Violetta received here an envoy from Anna of Lenkenstein, direct out of Milan: an English lady, calling herself Mrs. Sedley, and a particular friend of Countess Anna. At the first glance Violetta saw that her visitor had the pretension to match her arts against her own; so, to sound her thoroughly, she offered her the hospitalities of the villa for a day or more. The invitation was accepted. Much to Violetta’s astonishment, the lady betrayed no anxiety to state the exact terms of her mission: she appeared, on the contrary, to have an unbounded satisfaction in the society of her hostess, and prattled of herself and Antonio-Pericles, and her old affection for Vittoria, with the wiliest simplicity, only requiring to be assured at times that she spoke intelligible Italian and exquisite French. Violetta supposed her to feel that she commanded the situation. Patient study of this woman revealed to Violetta the amazing fact that she was dealing with a born bourgeoise, who, not devoid of petty acuteness, was unaffectedly enjoying her noble small-talk, and the prospect of a footing in Italian high society. Violetta smiled at the comedy she had been playing in, scarcely reproaching herself for not having imagined it. She proceeded to the point of business without further delay.

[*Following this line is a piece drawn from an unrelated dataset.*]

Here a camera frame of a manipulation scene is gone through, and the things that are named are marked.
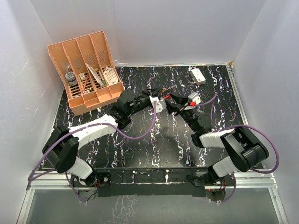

Adela Sedley had nothing but a verbal message to deliver. The Countess Anna of Lenkenstein offered, on her word of honour as a noblewoman, to make over the quarter of her estate and patrimony to the Countess d’Isorella, if the latter should succeed in thwarting—something.
Forced to speak plainly, Adela confessed she thought she knew the nature of that something.
To preclude its being named, Violetta then diverged from the subject.
“We will go round to your friend the signor Antonio-Pericles at Villa Ricciardi,” she said. “You will see that he treats me familiarly, but he is not a lover of mine. I suspect your ‘something’ has something to do with the Jesuits.”
Adela Sedley replied to the penultimate sentence: “It would not surprise me, indeed, to hear of any number of adorers.”
“I have the usual retinue, possibly,” said Violetta.